Only the pictures are to be omitted; everything else in the listing must be reproduced exactly.
--- START ---
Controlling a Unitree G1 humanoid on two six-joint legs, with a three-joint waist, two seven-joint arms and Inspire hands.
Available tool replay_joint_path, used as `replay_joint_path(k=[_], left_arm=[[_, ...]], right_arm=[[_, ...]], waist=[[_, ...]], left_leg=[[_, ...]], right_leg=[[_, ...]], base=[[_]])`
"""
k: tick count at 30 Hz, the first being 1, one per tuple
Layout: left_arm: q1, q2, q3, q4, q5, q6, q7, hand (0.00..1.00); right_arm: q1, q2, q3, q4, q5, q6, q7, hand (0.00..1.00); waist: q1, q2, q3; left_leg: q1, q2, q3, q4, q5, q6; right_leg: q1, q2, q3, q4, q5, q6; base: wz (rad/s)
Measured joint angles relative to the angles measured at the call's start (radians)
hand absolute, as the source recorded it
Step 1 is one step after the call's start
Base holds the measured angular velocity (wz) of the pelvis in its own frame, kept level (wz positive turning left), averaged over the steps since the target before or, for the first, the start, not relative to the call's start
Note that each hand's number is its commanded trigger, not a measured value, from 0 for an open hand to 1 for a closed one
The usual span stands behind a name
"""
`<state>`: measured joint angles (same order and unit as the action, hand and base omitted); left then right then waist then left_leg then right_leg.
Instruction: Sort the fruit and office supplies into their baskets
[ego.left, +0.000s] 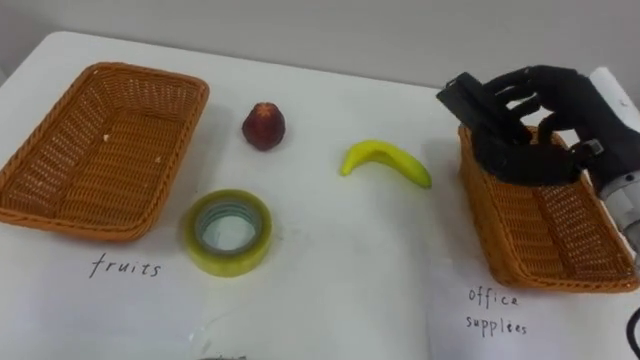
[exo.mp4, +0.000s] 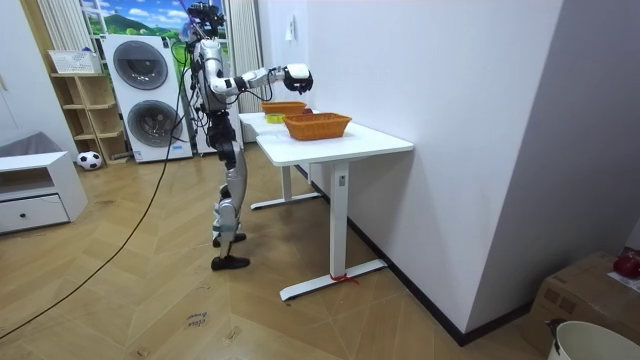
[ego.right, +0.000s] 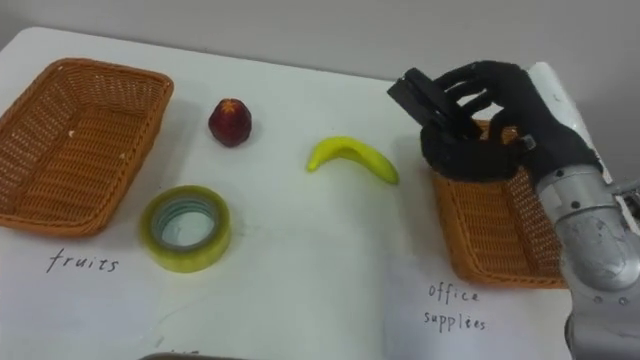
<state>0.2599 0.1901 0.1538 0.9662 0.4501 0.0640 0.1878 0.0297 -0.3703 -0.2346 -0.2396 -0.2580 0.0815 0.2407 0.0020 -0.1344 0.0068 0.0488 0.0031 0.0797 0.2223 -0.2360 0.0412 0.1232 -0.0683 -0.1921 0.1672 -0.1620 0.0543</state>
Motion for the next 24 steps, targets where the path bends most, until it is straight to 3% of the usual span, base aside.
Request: replay_joint_path(k=[14,24], left_arm=[[0.007,-0.003,0.016,-0.005,-0.004,0.000,0.005,0.00],[0.013,-0.003,0.015,-0.015,-0.004,0.001,0.006,0.00]], right_arm=[[0.011,-0.006,-0.036,0.095,0.095,0.006,-0.078,1.00],[0.041,-0.008,-0.045,0.174,0.095,0.006,-0.119,1.00]], waist=[[-0.052,-0.005,-0.0043],[-0.049,0.005,-0.0117]], left_leg=[[0.005,0.000,0.004,-0.005,0.000,0.000],[0.019,0.002,0.027,-0.017,0.000,0.000]], right_leg=[[0.002,0.001,-0.003,0.000,0.000,0.000],[0.000,0.000,-0.002,0.000,0.000,0.000]], base=[[-0.01],[-0.07]])
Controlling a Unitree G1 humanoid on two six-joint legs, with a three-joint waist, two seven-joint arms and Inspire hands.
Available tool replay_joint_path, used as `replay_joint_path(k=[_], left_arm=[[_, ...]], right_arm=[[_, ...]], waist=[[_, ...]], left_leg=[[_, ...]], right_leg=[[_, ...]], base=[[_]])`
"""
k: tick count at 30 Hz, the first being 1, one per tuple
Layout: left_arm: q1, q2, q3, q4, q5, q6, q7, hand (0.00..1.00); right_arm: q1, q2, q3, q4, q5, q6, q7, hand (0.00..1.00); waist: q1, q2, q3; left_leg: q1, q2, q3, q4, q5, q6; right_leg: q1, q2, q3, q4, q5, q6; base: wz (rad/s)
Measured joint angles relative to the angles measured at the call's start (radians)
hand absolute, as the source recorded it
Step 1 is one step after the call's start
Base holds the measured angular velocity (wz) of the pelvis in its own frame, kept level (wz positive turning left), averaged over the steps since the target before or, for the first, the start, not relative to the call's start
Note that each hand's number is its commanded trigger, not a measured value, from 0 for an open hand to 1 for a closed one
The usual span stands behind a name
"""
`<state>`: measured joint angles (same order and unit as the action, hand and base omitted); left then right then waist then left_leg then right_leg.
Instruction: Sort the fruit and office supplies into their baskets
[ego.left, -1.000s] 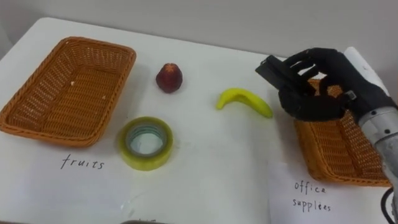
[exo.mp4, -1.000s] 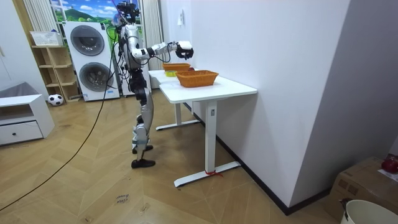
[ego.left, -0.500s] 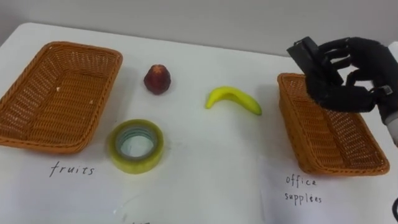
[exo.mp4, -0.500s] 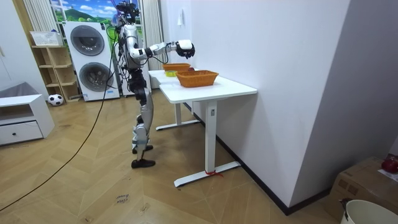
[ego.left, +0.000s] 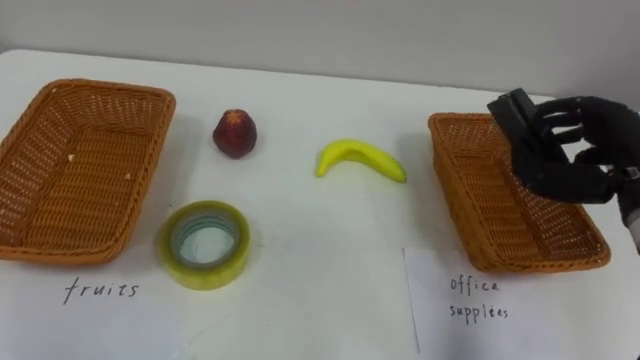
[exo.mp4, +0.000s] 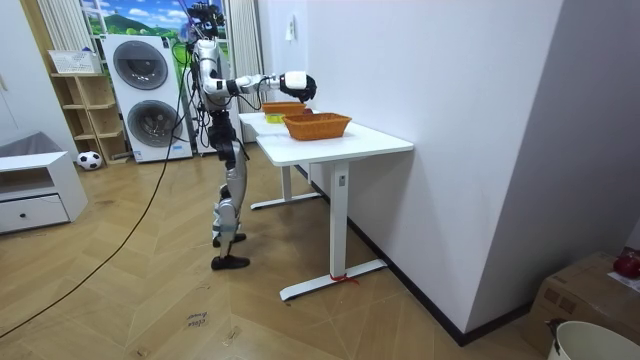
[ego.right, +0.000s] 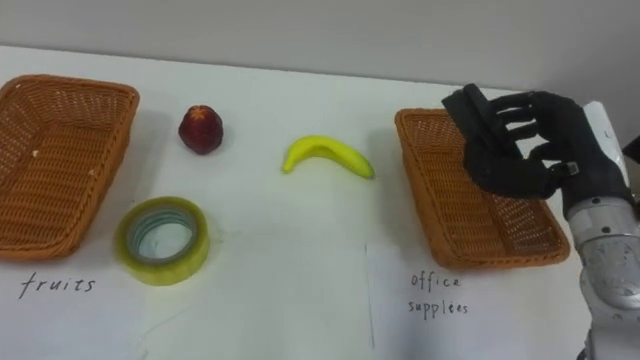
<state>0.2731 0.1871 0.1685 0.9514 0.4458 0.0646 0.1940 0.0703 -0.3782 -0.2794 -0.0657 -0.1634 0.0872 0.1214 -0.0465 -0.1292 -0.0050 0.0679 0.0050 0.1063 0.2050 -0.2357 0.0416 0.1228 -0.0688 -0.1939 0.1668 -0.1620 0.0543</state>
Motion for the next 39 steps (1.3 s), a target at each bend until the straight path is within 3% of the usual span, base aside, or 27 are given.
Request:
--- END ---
• Task result
Controlling a Unitree G1 humanoid on two six-joint legs, with a three-joint waist, two seven-joint arms and Inspire hands.
Available tool replay_joint_path, used as `replay_joint_path(k=[_], left_arm=[[_, ...]], right_arm=[[_, ...]], waist=[[_, ...]], left_leg=[[_, ...]], right_leg=[[_, ...]], base=[[_]])`
"""
k: tick count at 30 Hz, the first being 1, one per tuple
Layout: left_arm: q1, q2, q3, q4, q5, q6, q7, hand (0.00..1.00); right_arm: q1, q2, q3, q4, q5, q6, q7, hand (0.00..1.00); waist: q1, q2, q3; left_leg: q1, q2, q3, q4, q5, q6; right_leg: q1, q2, q3, q4, q5, q6; base: wz (rad/s)
Measured joint angles relative to the angles measured at the call's start (radians)
hand absolute, as the source recorded it
Step 1 is one step after the call's start
Base holds the measured angular velocity (wz) of the pelvis in its own frame, kept level (wz positive turning left), averaged over the steps since the target before or, for the first, the start, not relative to the call's start
Note that each hand's number is its commanded trigger, not a measured value, from 0 for an open hand to 1 for a closed one
The usual span stands behind a name
"""
`<state>`: measured joint angles (same order and unit as the action, hand and base omitted); left then right then waist then left_leg then right_leg.
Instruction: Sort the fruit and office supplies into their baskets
[ego.left, +0.000s] 
[exo.mp4, +0.000s] 
[ego.right, +0.000s] 
<state>0.2599 0.1901 0.1538 0.9662 0.4501 0.0640 0.1878 0.0297 -0.3703 -0.2346 -0.2396 -0.2580 0.0815 0.2407 0.0020 -0.1344 0.0068 0.0488 0.0031 0.0797 0.2223 -0.2360 0.0412 0.1232 -0.0683 -0.1921 0.1672 -0.1620 0.0543</state>
Motion for the next 24 steps, targets where the path bends most, until it is straight to 3% of the usual span, base aside.
Request: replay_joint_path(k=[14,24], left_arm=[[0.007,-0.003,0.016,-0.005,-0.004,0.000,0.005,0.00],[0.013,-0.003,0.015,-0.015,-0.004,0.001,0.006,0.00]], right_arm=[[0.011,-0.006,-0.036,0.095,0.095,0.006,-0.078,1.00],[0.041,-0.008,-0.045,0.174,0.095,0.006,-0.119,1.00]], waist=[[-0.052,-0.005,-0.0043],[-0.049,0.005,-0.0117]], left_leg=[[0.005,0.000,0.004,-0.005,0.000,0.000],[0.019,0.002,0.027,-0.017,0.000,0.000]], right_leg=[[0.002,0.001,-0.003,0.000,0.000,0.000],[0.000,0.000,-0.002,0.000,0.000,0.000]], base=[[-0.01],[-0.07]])
Controlling a Unitree G1 humanoid on two six-joint legs, with a three-joint waist, two seven-joint arms and Inspire hands.
Available tool replay_joint_path, used as `replay_joint_path(k=[_], left_arm=[[_, ...]], right_arm=[[_, ...]], waist=[[_, ...]], left_leg=[[_, ...]], right_leg=[[_, ...]], base=[[_]])`
"""
k: tick count at 30 Hz, the first being 1, one per tuple
Layout: left_arm: q1, q2, q3, q4, q5, q6, q7, hand (0.00..1.00); right_arm: q1, q2, q3, q4, q5, q6, q7, hand (0.00..1.00); waist: q1, q2, q3; left_leg: q1, q2, q3, q4, q5, q6; right_leg: q1, q2, q3, q4, q5, q6; base: wz (rad/s)
Measured joint angles relative to the angles measured at the call's start (radians)
hand absolute, as the source recorded it
Step 1 is one step after the call's start
Base holds the measured angular velocity (wz) of the pelvis in its own frame, kept level (wz positive turning left), averaged over the steps since the target before or, for the first, the start, not relative to the call's start
Note that each hand's number is its commanded trigger, not a measured value, from 0 for an open hand to 1 for a closed one
The usual span stands behind a name
"""
`<state>`: measured joint angles (same order and unit as the action, hand and base omitted); left then right then waist then left_leg then right_leg.
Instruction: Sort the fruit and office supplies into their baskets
[ego.left, -1.000s] 
[exo.mp4, -1.000s] 
[ego.left, -0.500s] 
[exo.mp4, -0.500s] 
[ego.left, +0.000s] 
[exo.mp4, +0.000s] 
[ego.right, +0.000s] 
<state>0.2731 0.1871 0.1685 0.9514 0.4458 0.0646 0.1940 0.0703 -0.3782 -0.2794 -0.0657 -0.1634 0.0872 0.1214 -0.0465 -0.1292 -0.0050 0.0679 0.0050 0.1063 0.2050 -0.2357 0.0416 0.1228 -0.0688 -0.1939 0.1668 -0.1620 0.0543</state>
Motion for the next 39 steps (1.3 s), a target at each bend until the straight path is within 3% of the usual span, base aside, or 27 are given.
Request:

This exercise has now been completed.